O diretor de estratégia de commodities do banco, Ole Hansen, acredita que os preços do ouro podem eventualmente superar US$ 3000, devido a três fatores: a mentalidade de “economia de guerra” torna o ouro mais atraente para reservas estrangeiras, com os estados investindo em segurança nacional e aumentando a liquidez global.
“A tendência é que o ouro, ainda subposicionado, se valorize com os efeitos das taxas de juros reais nesse novo cenário”, escreveu Hansen em uma publicação no blog do banco, antes de acrescentar:
“O ouro deve romper o topo duplo perto de USD 2075, devendo se valorizar até USD 3000 no ano que vem”, vaticina Hansen,
Esse otimismo do Saxo com o ouro também se baseia em expectativas de que o dólar se enfraquecerá no próximo ano, após um excelente ano em 2022. Essa visão também é compartilhada pelo analista da CRU, Kirill Kirilenko, para quem uma abordagem mais balanceada do Fed deve enfraquecer a moeda americana, permitindo que os “investidores do ouro tenham mais espaço e energia para empreender um rali no próximo ano”.
O ouro é atualmente negociado com um prêmio em correlação à sua correção histórica de longo prazo com as taxas reais de 10 anos nos EUA, ao mesmo tempo em que a correlação com o dólar permanece negativa. No mês passado, as grandes gestoras fizeram uma brusca reversão, saindo de posições líquidas vendidas para compradas em ouro futuro.

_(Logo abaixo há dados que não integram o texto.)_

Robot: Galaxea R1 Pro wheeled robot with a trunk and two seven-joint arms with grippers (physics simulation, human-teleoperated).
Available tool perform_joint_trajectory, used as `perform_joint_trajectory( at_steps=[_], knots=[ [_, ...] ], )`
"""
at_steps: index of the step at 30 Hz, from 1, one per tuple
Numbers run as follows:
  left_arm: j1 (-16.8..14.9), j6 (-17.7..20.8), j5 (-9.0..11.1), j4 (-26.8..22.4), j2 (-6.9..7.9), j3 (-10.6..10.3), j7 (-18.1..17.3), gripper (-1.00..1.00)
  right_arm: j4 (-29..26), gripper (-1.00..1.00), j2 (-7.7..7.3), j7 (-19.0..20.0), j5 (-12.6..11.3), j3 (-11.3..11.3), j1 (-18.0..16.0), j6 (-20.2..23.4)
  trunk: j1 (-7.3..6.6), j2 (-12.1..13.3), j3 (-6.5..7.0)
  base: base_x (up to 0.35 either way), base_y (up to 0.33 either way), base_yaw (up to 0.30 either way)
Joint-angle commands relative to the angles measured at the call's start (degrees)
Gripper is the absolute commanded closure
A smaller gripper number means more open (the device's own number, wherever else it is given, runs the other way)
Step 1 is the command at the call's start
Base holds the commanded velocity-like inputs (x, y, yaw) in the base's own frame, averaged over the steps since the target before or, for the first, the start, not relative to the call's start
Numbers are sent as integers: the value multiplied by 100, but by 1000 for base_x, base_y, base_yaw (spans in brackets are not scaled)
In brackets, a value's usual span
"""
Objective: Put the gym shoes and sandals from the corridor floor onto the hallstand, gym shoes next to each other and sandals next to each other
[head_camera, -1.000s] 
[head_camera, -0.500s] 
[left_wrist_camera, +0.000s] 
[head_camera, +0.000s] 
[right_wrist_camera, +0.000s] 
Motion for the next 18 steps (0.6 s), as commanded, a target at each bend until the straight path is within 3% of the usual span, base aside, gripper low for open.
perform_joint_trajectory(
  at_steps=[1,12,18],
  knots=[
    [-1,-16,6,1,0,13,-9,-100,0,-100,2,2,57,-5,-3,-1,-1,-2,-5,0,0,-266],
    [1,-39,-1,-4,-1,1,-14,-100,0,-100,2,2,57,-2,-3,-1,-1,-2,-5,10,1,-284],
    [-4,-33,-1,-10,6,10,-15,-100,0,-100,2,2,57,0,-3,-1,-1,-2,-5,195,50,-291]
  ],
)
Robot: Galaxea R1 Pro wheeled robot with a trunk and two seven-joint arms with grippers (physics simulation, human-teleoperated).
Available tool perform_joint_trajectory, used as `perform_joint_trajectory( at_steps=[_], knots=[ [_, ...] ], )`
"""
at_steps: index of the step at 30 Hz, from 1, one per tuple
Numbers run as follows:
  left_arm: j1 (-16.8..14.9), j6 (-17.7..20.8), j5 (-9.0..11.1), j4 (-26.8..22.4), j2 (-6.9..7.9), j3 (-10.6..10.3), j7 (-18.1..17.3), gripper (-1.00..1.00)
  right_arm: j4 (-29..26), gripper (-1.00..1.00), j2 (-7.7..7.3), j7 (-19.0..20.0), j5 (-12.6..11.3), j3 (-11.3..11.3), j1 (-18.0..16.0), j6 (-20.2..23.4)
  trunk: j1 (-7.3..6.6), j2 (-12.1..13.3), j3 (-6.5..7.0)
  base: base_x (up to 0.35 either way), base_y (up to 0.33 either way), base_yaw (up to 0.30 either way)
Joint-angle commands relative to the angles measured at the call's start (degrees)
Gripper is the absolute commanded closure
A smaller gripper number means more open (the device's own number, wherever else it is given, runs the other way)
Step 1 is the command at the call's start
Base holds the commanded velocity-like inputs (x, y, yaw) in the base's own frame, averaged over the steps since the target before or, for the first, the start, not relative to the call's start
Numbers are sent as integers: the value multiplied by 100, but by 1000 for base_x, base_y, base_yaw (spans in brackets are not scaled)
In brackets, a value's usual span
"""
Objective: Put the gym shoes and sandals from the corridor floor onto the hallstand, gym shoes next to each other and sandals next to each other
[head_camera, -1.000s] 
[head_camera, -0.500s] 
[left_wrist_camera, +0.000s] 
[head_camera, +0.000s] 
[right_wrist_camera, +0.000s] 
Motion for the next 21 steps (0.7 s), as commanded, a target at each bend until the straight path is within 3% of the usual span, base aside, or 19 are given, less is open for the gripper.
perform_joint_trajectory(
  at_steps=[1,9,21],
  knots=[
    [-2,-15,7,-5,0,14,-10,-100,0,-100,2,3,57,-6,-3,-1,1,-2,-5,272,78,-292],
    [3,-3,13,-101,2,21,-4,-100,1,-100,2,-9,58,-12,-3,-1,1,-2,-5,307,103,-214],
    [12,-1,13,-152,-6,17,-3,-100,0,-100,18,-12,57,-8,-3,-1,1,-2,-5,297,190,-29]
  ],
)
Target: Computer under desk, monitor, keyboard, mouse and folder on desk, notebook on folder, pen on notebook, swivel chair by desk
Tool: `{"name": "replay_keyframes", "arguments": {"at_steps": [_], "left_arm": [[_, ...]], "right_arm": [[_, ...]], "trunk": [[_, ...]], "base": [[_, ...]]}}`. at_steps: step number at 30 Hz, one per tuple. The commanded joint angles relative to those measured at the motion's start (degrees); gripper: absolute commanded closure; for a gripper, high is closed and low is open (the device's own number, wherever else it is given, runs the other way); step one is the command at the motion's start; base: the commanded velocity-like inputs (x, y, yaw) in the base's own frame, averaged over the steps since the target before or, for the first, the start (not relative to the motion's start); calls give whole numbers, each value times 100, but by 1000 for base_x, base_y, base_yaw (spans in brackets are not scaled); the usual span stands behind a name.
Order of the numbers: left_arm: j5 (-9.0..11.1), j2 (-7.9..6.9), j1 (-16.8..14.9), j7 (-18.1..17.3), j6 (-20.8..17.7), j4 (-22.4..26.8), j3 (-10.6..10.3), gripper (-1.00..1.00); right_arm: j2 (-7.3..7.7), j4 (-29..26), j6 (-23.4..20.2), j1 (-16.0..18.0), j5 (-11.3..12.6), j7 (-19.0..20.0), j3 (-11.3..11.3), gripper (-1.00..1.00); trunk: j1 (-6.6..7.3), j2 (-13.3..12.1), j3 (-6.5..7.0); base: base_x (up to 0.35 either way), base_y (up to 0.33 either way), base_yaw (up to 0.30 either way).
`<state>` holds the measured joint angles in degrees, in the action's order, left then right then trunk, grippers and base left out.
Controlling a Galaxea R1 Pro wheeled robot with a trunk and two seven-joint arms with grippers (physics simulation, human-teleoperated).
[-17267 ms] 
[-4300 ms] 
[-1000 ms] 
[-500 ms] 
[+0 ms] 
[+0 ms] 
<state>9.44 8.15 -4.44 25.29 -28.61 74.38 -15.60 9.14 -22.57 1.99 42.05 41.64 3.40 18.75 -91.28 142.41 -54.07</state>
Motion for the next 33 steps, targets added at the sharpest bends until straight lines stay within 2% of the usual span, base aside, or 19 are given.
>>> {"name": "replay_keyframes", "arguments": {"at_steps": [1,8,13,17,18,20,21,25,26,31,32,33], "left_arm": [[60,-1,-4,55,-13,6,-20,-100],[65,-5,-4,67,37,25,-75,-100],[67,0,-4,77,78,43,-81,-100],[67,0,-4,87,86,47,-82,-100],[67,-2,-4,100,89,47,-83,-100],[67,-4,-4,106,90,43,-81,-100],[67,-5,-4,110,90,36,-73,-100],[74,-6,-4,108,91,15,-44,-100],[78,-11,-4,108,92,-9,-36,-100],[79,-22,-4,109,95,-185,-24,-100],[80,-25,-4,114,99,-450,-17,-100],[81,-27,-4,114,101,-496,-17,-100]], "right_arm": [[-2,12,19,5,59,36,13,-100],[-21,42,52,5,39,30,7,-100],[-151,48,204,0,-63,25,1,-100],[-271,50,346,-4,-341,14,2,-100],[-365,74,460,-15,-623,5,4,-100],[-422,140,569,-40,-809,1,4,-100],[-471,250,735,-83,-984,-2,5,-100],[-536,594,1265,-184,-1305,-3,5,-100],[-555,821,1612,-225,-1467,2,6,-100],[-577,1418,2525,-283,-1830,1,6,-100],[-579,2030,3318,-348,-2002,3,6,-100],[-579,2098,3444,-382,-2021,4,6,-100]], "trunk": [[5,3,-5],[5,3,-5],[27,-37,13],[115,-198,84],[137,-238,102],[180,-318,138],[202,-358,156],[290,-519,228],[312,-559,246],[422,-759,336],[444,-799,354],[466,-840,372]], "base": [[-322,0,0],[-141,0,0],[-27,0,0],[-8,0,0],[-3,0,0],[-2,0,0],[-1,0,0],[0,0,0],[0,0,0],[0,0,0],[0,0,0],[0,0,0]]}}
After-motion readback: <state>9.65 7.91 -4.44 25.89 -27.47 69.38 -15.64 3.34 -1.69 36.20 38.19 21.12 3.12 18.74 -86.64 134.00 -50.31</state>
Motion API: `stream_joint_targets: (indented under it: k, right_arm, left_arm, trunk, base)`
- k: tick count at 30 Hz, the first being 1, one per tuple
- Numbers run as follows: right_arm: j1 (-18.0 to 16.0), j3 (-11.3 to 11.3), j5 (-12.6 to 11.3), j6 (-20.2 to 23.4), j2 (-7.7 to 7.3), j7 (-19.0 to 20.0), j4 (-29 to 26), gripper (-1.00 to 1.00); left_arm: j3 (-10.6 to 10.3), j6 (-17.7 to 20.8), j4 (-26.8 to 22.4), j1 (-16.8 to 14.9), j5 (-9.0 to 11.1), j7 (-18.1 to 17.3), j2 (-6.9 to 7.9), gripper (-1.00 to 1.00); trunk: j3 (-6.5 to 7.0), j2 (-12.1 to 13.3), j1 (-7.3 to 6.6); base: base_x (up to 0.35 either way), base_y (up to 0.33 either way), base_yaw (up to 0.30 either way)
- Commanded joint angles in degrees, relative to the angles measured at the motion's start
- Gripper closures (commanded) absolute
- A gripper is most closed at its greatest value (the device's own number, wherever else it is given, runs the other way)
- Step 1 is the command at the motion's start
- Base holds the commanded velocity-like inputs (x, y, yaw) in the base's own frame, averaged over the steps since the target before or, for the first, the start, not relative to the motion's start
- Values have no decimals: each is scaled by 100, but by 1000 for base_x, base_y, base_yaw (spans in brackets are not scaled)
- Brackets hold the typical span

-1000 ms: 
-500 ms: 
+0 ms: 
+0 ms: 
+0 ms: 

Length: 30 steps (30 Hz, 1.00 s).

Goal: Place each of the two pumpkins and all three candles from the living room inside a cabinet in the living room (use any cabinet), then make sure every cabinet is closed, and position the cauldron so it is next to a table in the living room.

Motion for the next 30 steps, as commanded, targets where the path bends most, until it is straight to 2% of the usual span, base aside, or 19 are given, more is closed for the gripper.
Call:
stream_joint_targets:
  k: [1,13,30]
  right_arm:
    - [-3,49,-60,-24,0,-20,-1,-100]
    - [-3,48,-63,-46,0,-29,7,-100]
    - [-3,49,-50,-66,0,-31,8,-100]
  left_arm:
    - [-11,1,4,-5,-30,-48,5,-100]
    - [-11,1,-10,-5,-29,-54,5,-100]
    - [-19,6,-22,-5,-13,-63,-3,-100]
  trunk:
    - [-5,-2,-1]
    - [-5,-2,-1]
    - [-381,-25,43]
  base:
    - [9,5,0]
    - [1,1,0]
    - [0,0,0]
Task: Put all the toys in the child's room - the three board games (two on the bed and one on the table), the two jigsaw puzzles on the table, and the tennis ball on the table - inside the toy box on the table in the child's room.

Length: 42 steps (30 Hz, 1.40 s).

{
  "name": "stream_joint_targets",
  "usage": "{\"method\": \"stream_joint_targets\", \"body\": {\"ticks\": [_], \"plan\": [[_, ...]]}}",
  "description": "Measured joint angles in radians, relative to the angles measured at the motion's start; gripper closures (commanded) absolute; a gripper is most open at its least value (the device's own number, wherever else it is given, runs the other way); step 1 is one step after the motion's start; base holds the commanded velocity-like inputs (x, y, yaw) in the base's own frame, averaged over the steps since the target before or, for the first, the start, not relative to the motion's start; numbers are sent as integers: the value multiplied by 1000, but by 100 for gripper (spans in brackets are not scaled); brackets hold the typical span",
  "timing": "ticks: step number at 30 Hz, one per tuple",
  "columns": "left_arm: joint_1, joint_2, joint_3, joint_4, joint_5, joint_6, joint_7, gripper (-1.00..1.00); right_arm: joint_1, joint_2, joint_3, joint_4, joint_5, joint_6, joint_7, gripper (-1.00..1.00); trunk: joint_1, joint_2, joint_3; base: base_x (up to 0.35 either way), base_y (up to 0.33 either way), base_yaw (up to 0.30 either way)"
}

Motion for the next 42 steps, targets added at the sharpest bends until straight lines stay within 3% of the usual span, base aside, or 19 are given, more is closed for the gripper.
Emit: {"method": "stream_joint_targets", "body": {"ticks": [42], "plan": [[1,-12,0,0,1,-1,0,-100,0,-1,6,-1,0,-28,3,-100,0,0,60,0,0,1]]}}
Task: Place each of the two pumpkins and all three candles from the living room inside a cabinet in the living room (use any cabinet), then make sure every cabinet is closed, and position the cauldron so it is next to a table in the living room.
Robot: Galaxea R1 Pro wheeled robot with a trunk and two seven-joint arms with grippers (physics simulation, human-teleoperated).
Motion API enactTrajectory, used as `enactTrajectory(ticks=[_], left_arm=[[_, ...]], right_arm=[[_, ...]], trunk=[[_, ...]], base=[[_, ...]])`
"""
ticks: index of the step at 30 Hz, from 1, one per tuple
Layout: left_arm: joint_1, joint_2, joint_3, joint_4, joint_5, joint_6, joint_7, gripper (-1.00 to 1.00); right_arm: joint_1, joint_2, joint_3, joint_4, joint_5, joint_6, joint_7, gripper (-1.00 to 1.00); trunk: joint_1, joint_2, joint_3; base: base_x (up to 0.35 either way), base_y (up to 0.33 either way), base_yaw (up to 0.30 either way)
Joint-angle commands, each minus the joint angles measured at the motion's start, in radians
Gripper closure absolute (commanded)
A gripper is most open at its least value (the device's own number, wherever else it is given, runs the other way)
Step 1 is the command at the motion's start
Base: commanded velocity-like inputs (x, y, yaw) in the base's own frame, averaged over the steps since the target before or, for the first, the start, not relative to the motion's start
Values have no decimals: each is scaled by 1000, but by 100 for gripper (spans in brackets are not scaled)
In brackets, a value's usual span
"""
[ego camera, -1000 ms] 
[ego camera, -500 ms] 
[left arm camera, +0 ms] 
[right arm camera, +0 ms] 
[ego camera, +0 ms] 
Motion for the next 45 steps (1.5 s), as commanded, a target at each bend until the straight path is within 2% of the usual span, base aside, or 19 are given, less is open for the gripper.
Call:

O lingote pode continuar sua ascensão em 2023, caso a economia global se desaqueça e os bancos centrais adotem uma postura mais flexível para a política monetária, sobretudo nos EUA. Isso, em conjunto com uma reabertura maior da China, pode impulsionar o ouro em cerca de 10% para US$ 2000 por onça.
No melhor cenário, o ouro pode inclusive superar a máxima histórica se a estagflação se materializar, e os bancos centrais evitarem apertar ainda mais a política monetária. Isso provavelmente forçará os investidores a se desfazer de títulos, ações e moedas, assim como ocorreu na década de 1970.
Por outro lado, o pior cenário para o ouro no ano que vem envolveria um aperto ainda maior das políticas monetárias e novas elevações de juros pelo Fed, recusando-se a relaxar as condições monetárias durante uma recessão econômica. Mesmo assim, o início de uma recessão poderia compensar parcialmente os efeitos adversos das altas de juros, sugerindo que o lingote possa não sofrer tanto quanto a liquidação deste ano.
Forte demanda dos bancos centrais
Os bancos centrais compraram um volume recorde de 399 toneladas de ouro por cerca de US$ 20 bilhões no 3º tri de 2022, na tentativa de promover a demanda global do lingote, de acordo com o Conselho Mundial do Ouro (WGC, na sigla em inglês) no mês passado.
O metal amarelo testemunhou uma robusta demanda por joalheiros e compradores de barras e moedas de ouro, escreveu o WGC em seu relatório trimestral. No entanto, o documento também mostrou que fundos listados em bolsa armazenaram menos ouro para os investidores no mesmo período.
Além disso, muitos investidores se desfizeram das suas posições no mercado futuro, em meio à elevação dos juros.
Resumo
Os preços do ouro devem continuar em alta nos próximos meses, após um forte rali neste ano, graças a apostas de mudança de postura do Fed e à melhora do sentimento de risco em torno da economia da China. Além disso, tudo aponta para uma demanda robusta por ouro por parte dos bancos centrais, o que deve continuar em 2023.